Effect of Microwave and Oven Drying on Physical, Chemical and Antioxidative Properties of Peel of Sanguine Orange

Document Type : Research Paper


1 Department of Food Science and Technology, Sari Agricultural Sciences and Natural Resources University, Iran

2 Department of Food Science and Technology, Khazar Institute of Higher Education, Iran


Drying is one of the most important methods of food processing. In this study, the effect of different drying methods, like hot air drying (40 and 50 °C) and microwave drying (180 and 360 W), on physical, chemical and antioxidative properties of peel of sanguine orange (Citrus sinensis) was investigated.
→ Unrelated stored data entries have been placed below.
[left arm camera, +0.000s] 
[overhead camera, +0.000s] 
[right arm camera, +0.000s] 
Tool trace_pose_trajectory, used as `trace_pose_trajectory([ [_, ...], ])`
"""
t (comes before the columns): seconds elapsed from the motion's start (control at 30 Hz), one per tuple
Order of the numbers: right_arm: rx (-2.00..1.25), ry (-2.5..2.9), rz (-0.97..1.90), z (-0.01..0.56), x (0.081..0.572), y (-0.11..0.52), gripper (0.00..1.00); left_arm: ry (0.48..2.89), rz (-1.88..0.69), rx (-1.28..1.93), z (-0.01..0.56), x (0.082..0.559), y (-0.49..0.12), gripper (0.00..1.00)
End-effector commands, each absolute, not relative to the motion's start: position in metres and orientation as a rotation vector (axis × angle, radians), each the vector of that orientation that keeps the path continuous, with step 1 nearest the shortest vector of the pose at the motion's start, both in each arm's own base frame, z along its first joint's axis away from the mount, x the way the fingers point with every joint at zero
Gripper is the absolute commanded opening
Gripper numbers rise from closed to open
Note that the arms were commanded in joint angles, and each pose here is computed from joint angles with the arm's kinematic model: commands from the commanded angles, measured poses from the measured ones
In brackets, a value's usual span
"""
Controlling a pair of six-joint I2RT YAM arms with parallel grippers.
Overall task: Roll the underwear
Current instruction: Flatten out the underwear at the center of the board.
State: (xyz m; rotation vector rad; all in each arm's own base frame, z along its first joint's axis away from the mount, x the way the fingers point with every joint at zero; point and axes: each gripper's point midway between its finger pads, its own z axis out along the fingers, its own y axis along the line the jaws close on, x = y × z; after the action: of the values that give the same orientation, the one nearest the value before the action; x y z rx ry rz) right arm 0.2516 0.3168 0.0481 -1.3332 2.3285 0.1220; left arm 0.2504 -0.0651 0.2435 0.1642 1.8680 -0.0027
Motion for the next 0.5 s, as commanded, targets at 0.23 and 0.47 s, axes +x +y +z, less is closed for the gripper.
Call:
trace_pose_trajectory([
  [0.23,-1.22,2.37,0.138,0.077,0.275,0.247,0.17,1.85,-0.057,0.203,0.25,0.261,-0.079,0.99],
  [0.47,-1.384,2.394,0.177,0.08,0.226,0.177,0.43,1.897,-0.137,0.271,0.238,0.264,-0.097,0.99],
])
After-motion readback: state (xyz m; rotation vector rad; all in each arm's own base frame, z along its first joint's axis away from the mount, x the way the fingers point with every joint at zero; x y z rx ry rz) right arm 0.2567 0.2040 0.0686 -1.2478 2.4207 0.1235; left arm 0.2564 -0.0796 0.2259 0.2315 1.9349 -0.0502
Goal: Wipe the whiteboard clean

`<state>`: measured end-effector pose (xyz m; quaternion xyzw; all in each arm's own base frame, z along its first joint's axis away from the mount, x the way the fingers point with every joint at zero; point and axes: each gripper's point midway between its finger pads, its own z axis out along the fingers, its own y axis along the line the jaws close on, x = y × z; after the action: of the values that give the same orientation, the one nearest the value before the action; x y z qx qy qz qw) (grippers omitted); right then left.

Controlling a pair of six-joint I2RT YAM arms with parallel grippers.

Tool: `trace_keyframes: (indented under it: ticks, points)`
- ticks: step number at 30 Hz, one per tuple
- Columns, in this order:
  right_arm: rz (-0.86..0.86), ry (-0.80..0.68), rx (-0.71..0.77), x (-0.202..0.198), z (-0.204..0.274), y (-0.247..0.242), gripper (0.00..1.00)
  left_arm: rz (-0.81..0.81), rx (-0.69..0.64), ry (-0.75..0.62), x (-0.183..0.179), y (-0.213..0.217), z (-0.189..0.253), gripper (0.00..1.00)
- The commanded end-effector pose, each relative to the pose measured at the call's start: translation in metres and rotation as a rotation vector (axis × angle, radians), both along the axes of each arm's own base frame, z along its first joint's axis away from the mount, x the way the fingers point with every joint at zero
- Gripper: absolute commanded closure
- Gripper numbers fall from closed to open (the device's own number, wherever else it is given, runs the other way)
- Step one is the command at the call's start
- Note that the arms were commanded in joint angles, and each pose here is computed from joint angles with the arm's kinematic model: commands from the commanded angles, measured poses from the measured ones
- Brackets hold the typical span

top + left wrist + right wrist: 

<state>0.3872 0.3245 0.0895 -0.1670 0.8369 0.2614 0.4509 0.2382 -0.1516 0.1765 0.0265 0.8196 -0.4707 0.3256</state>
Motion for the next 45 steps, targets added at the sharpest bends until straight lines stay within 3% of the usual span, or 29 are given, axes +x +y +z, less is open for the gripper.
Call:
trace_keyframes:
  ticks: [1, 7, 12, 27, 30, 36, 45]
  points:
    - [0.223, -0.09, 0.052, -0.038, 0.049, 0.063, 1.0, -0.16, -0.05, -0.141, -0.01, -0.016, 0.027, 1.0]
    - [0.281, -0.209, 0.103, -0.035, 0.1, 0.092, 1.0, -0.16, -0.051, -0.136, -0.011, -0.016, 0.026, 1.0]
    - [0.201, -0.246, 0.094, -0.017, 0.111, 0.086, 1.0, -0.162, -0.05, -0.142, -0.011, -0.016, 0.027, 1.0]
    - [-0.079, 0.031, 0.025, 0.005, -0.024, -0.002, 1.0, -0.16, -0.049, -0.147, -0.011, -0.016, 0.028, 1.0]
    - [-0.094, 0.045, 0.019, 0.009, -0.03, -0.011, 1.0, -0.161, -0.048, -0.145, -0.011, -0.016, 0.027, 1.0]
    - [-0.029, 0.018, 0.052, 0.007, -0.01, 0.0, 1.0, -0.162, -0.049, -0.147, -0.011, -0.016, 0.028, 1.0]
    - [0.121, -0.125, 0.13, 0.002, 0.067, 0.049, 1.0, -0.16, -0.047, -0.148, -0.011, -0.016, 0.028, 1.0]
D-limonene (72.3-78.5 percentage), β-Myrcene (6.9-8.0 percentage), Linalool (1.3-4.6 percentage), and α-Pinene (1.7-2.7 percentage) were main components of essential oil of sanguine orange peel. The different drying methods reduced or increased some components. Drying decreased Lightness, yellowness, and redness of sanguine peel powders. Drying brought about increase in the yield, bulk density, phenol content, and antioxidant activity of essential in comparison with fresh samples. On the other hand, microwave drying 180W showed the highest amount of phenol, DPPH radical scavenging activity and ferric reducing antioxidant power (FRAP) tests. Therefore, considering about the quality of essential oils, the use of microwaves for drying sanguine oranges could be suggested.